As a cancer survivor, I am looking for ways to keep my body healthy. What fruits and vegetables are high in antioxidants?
You're right in thinking that some foods can help improve health or protect against disease. Some of these disease-fighting substances in food are vitamins and minerals, but another diverse group of plant chemicals are called phytochemicals. Phytochemicals, many of which are antioxidants, impart distinct flavors, aromas, and pigments to foods. For example, one enormous class of antioxidants, flavonoids, includes a group called allyl sulfides, which are found in garlic, onions, and shallots. It's believed that allyl sulfides may help produce a detoxification enzyme that protects against carcinogens. Other antioxidants are detectable by their colors — vividly colored fruits and veggies are rich sources of beneficial plant chemicals. For example, anthocyanins are antioxidants that lend the deep red, blue, and purple hues to raspberries, blueberries, eggplant, and red cabbage.
So how do antioxidants work? They are believed to protect cells from "free radicals," which are harmful oxygen molecules. Free radicals may cause damage to cells, possibly resulting in cancer. Smoking, air pollution, infection, and excessive sunlight can all increase production of free radicals, although they are also formed from normal bodily functions. Antioxidants may help prevent the formation of carcinogens (cancer causing substances), block the actions of carcinogens, and/or suppress cancer development. Most of these actions have yet to be proven in humans; however, foods containing antioxidants (mostly plants) contain many other healthy components.
The following list includes various classes of antioxidants and other phytochemicals, some of their rich food sources, and how they are believed to work:
- Vitamin C (found in citrus fruits, tomatoes, peppers, broccoli, leafy vegetables, strawberries, potatoes) inhibits nitrosamine formation, a potentially dangerous carcinogen.
- Carotenenoids (apricots, papaya, sweet potatoes, tomatoes, mangoes, carrots, pumpkin, red peppers, spinach, corn, cantaloupe) has numerous anti-cancer functions.

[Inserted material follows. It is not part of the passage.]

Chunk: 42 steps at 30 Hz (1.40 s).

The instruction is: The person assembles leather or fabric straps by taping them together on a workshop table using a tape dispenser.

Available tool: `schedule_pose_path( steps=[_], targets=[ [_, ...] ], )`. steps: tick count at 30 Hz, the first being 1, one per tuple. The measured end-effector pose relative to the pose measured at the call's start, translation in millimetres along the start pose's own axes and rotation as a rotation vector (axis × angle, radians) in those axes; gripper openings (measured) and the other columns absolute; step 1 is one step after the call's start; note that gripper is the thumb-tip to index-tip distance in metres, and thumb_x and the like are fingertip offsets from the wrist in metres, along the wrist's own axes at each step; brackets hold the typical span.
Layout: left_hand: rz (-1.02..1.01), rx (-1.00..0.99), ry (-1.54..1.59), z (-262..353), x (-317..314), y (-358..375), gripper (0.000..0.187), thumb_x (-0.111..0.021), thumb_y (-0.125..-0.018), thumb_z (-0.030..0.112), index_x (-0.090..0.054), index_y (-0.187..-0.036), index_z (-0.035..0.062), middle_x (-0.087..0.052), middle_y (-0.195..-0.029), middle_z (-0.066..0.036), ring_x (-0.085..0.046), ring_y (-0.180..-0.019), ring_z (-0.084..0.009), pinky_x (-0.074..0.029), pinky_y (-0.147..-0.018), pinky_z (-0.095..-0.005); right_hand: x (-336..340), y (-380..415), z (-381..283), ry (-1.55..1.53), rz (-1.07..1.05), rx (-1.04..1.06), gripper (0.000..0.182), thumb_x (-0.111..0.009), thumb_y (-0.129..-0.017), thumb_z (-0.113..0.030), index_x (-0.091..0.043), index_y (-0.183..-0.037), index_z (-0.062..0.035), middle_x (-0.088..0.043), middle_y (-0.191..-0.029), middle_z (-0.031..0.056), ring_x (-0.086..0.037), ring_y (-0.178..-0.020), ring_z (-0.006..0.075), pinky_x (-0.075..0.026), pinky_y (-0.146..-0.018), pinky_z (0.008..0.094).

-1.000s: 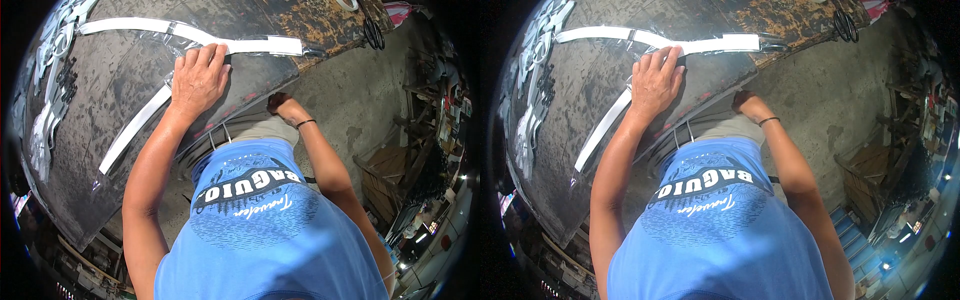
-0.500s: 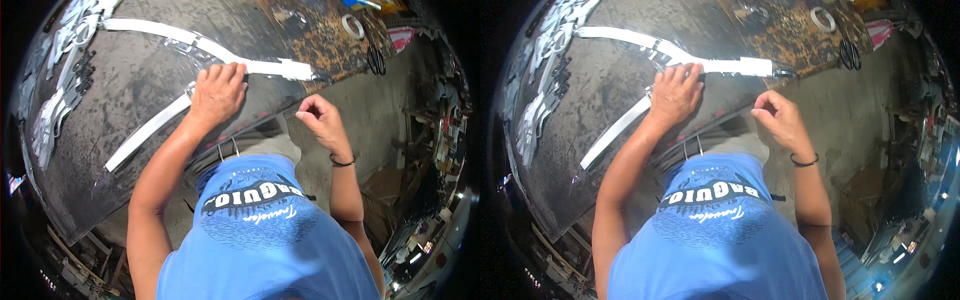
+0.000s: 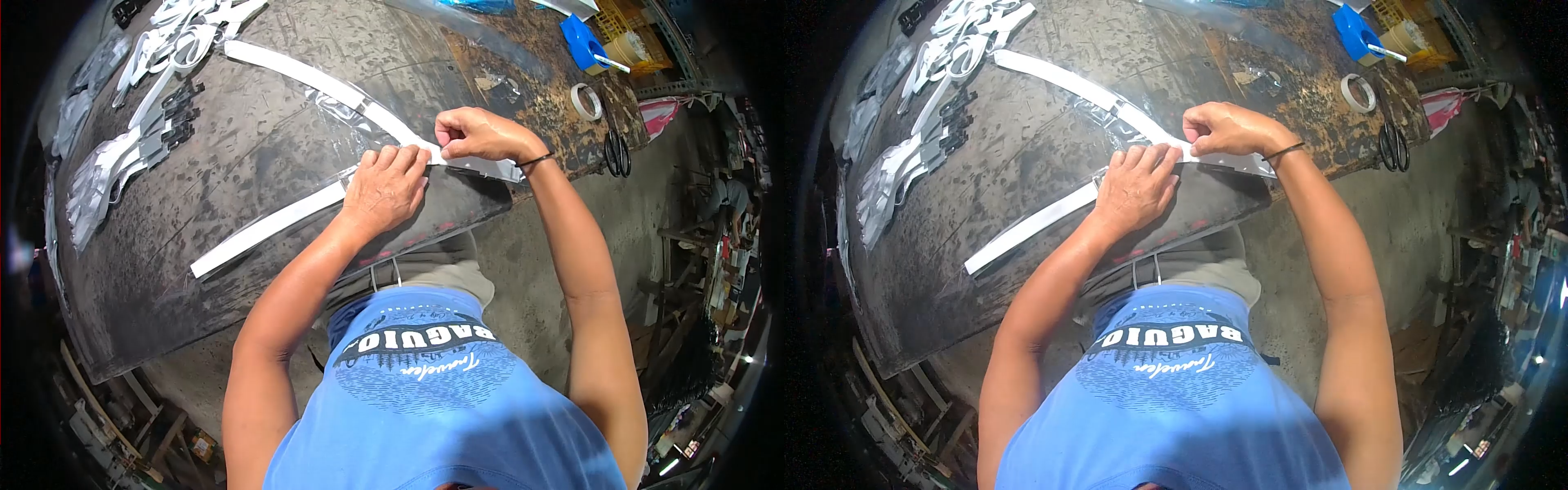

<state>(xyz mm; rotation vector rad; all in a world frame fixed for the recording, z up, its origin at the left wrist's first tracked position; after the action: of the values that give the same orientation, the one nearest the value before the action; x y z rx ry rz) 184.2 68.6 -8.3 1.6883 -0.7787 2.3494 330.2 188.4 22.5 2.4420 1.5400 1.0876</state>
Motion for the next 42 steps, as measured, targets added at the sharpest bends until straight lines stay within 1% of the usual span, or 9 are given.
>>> schedule_pose_path(
  steps=[11, 13, 29, 31, 34, 36, 38, 39, 42],
  targets=[
    [-0.038, 0.003, 0.006, -2, -1, 0, 0.053, -0.066, -0.081, 0.021, -0.052, -0.131, 0.0098, -0.055, -0.12, -0.005, -0.052, -0.1, -0.023, -0.039, -0.078, -0.0382, -1, -18, -3, 0.055, -0.076, 0.016, 0.019, -0.072, -0.077, -0.01, -0.055, -0.08, -0.0028, -0.054, -0.069, 0.0017, -0.048, -0.065, 0.0118, -0.041, -0.057, 0.0306],
    [-0.044, 0.004, 0.009, -2, -2, 1, 0.054, -0.066, -0.08, 0.02, -0.052, -0.131, 0.0097, -0.055, -0.12, -0.005, -0.052, -0.1, -0.023, -0.039, -0.078, -0.0381, 0, -19, -1, 0.0, -0.121, -0.122, 0.02, -0.069, -0.072, -0.016, -0.057, -0.081, -0.0023, -0.058, -0.074, 0.0067, -0.054, -0.072, 0.0188, -0.043, -0.063, 0.0343],
    [-0.053, 0.008, 0.029, -2, -1, 0, 0.057, -0.068, -0.078, 0.019, -0.052, -0.133, 0.0094, -0.055, -0.122, -0.005, -0.052, -0.101, -0.0236, -0.039, -0.079, -0.0383, -4, -23, 1, 0.106, -0.081, -0.057, 0.018, -0.069, -0.071, -0.014, -0.059, -0.08, -0.0027, -0.061, -0.073, 0.0095, -0.058, -0.072, 0.0231, -0.045, -0.063, 0.0371],
    [-0.061, 0.012, 0.036, -2, -1, 0, 0.057, -0.068, -0.078, 0.019, -0.052, -0.132, 0.0091, -0.055, -0.122, -0.005, -0.052, -0.101, -0.0236, -0.039, -0.079, -0.0384, -6, -22, 0, 0.158, -0.032, -0.023, 0.018, -0.071, -0.074, -0.01, -0.057, -0.079, -0.0011, -0.056, -0.067, 0.0071, -0.051, -0.065, 0.0173, -0.042, -0.059, 0.0345],
    [-0.034, 0.011, 0.053, -3, -1, 1, 0.058, -0.069, -0.078, 0.019, -0.053, -0.132, 0.0081, -0.055, -0.122, -0.005, -0.052, -0.101, -0.0236, -0.039, -0.079, -0.0384, -10, -23, 2, 0.168, 0.002, -0.085, 0.018, -0.071, -0.074, -0.01, -0.056, -0.078, -0.0008, -0.057, -0.068, 0.0103, -0.053, -0.065, 0.0206, -0.043, -0.059, 0.0367],
    [-0.051, 0.011, 0.044, -3, -2, 1, 0.059, -0.069, -0.077, 0.019, -0.053, -0.132, 0.0075, -0.055, -0.122, -0.005, -0.052, -0.101, -0.0236, -0.039, -0.078, -0.0385, -13, -25, 8, 0.217, 0.014, -0.083, 0.023, -0.072, -0.074, -0.011, -0.055, -0.084, -0.001, -0.059, -0.07, 0.0124, -0.054, -0.066, 0.0234, -0.043, -0.061, 0.0383],
    [-0.061, 0.01, 0.05, -2, -2, 2, 0.059, -0.069, -0.076, 0.019, -0.053, -0.132, 0.0075, -0.055, -0.122, -0.005, -0.052, -0.101, -0.0236, -0.039, -0.078, -0.0386, -9, -20, 7, 0.286, 0.149, -0.096, 0.032, -0.075, -0.073, -0.013, -0.051, -0.091, -0.0013, -0.06, -0.074, 0.0144, -0.055, -0.068, 0.0255, -0.043, -0.062, 0.0387],
    [-0.058, 0.009, 0.051, -2, 0, 0, 0.06, -0.069, -0.076, 0.019, -0.053, -0.132, 0.0075, -0.055, -0.122, -0.005, -0.052, -0.1, -0.0235, -0.039, -0.078, -0.0387, -4, -18, 10, 0.307, 0.186, -0.097, 0.041, -0.078, -0.072, -0.018, -0.048, -0.096, -0.0022, -0.059, -0.075, 0.0133, -0.054, -0.069, 0.0242, -0.043, -0.062, 0.0381],
    [-0.039, 0.008, 0.044, -2, 0, 0, 0.059, -0.07, -0.075, 0.019, -0.054, -0.131, 0.0077, -0.056, -0.121, -0.005, -0.052, -0.1, -0.0234, -0.039, -0.077, -0.0388, 1, -9, 14, 0.155, 0.242, -0.054, 0.043, -0.081, -0.071, -0.023, -0.049, -0.093, -0.0026, -0.056, -0.073, 0.0115, -0.054, -0.069, 0.0223, -0.043, -0.062, 0.0366]
  ],
)
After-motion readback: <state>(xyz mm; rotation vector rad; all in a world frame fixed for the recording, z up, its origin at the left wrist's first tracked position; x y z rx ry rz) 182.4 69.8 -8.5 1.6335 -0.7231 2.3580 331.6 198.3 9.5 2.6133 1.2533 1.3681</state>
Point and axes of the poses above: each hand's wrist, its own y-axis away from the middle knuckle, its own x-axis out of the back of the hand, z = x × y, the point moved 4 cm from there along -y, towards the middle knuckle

- D-limonene (citrus fruits) may detoxify cancer promoters.
- Lycopene (cooked tomato products, watermelon, pink grapefruit) is a class of carotenoids that's protective against prostate and possibly other cancers.
- Anthocyanins (blueberries, strawberries, raspberries, blackberries, grapes, cherries, red peppers, eggplant, red cabbage) offer antioxidant cell protection and may help prevent binding of carcinogens to DNA.
- Allyl sulfides (garlic, onions, shallots, leeks, chives, scallions) have various anti-carcinogen functions.
- Monoterpenes (parsley, carrots, broccoli, cabbage, cucumbers, squash, eggplant, peppers, mint, basil, citrus fruits) aid protective enzyme activity
- Flavonoids (parsley, carrots, citrus fruits, broccoli, cabbage, cucumbers, squash, tomatoes, eggplant, peppers, soybeans, berries) block receptor sites for hormones that promote cancer.
- Indoles (cabbage, Brussels sprouts, kale) stimulate production of enzymes that break down cancer causing agents.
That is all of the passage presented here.